■ **Exercise directions**: Look through the data below, and copy each line that carries the word "from".

>>>

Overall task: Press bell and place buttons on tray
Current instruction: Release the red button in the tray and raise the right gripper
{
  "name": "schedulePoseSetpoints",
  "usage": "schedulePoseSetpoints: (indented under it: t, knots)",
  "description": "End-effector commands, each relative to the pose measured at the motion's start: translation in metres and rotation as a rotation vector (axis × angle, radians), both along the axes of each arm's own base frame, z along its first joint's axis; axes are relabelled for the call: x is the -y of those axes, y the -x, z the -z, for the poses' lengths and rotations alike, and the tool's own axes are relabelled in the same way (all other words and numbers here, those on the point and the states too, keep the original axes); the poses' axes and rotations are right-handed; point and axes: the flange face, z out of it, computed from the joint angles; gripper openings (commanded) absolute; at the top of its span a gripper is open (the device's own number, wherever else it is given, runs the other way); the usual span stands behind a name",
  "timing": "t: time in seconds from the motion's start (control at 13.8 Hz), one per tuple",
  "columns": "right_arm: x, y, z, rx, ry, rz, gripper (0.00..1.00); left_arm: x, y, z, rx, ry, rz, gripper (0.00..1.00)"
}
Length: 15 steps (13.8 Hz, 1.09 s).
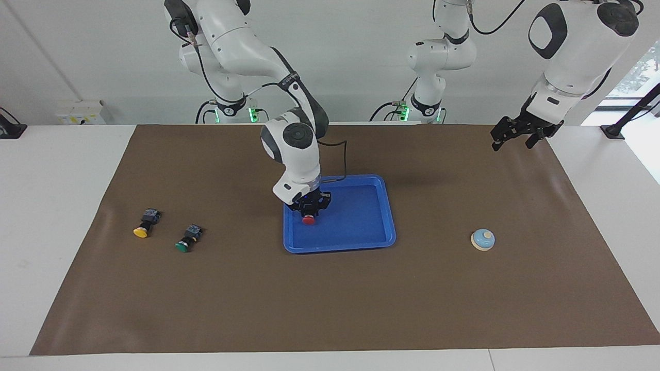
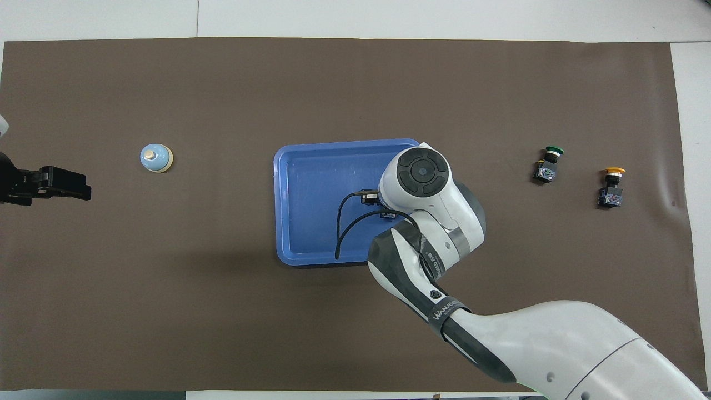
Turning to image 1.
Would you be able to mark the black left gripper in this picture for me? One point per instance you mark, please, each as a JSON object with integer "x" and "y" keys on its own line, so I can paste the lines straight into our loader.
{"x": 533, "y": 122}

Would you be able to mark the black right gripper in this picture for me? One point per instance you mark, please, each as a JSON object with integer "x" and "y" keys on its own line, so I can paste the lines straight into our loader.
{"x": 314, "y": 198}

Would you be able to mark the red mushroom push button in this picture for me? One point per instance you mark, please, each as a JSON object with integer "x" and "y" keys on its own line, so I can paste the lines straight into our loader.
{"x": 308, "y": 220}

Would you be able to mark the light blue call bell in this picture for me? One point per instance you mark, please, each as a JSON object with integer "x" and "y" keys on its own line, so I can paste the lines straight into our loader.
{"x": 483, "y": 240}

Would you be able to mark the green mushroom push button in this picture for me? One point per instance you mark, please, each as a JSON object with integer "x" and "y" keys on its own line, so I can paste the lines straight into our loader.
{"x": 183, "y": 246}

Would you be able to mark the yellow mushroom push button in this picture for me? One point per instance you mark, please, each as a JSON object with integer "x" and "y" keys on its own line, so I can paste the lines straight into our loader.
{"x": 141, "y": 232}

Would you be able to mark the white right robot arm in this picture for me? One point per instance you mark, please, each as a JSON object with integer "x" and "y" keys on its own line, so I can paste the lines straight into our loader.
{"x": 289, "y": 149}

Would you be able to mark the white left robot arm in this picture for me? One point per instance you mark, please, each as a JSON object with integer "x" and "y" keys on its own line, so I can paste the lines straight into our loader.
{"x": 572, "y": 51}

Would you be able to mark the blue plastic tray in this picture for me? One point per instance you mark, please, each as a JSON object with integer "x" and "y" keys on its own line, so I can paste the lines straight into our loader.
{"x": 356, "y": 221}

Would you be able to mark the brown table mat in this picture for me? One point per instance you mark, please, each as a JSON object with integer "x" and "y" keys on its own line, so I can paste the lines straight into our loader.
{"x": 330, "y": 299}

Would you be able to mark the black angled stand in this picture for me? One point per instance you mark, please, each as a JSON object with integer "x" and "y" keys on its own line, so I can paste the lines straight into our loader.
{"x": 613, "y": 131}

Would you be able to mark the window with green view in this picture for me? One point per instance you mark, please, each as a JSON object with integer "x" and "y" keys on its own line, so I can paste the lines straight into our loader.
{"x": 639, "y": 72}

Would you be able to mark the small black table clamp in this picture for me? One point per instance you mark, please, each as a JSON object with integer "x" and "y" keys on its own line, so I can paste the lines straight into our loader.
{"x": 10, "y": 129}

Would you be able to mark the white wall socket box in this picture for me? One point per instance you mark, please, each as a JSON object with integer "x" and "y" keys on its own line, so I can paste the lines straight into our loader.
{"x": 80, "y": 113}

<<<
>>>

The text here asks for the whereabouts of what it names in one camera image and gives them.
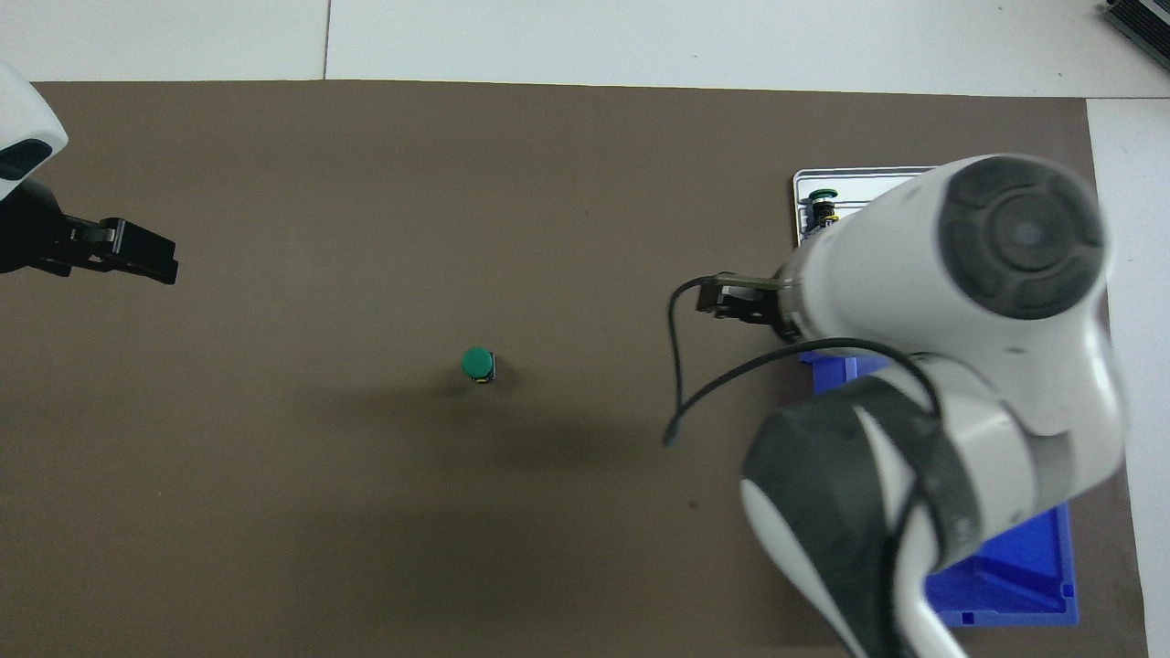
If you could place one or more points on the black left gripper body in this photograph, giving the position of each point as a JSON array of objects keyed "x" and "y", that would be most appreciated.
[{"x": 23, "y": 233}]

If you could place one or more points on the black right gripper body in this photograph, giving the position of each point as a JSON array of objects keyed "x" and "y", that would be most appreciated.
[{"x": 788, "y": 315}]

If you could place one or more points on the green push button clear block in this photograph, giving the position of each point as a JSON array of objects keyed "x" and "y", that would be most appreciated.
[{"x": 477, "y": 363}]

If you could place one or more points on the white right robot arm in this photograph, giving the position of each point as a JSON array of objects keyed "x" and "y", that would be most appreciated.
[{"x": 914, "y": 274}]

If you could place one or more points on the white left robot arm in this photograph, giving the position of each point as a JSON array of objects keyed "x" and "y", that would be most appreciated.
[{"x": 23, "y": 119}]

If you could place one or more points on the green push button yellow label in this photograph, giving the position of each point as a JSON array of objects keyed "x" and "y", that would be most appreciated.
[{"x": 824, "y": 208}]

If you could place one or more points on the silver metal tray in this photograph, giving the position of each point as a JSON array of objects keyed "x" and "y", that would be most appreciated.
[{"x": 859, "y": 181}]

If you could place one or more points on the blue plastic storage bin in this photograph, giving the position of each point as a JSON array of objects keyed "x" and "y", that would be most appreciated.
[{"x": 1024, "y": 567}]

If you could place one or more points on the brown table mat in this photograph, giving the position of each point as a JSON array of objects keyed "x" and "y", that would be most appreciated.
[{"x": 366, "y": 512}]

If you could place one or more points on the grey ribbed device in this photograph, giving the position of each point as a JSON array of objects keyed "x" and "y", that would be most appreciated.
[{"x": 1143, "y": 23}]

<<<

■ **Solution to this exercise**:
  "description": "End-effector commands, each relative to the pose measured at the motion's start: translation in metres and rotation as a rotation vector (axis × angle, radians), both along the axes of each arm's own base frame, z along its first joint's axis; axes are relabelled for the call: x is the -y of those axes, y the -x, z the -z, for the poses' lengths and rotations alike, and the tool's own axes are relabelled in the same way (all other words and numbers here, those on the point and the states too, keep the original axes); the poses' axes and rotations are right-handed; point and axes: the flange face, z out of it, computed from the joint angles; gripper openings (commanded) absolute; at the top of its span a gripper is open (the device's own number, wherever else it is given, runs the other way); the usual span stands behind a name",
  "timing": "t: time in seconds from the motion's start (control at 13.8 Hz), one per tuple",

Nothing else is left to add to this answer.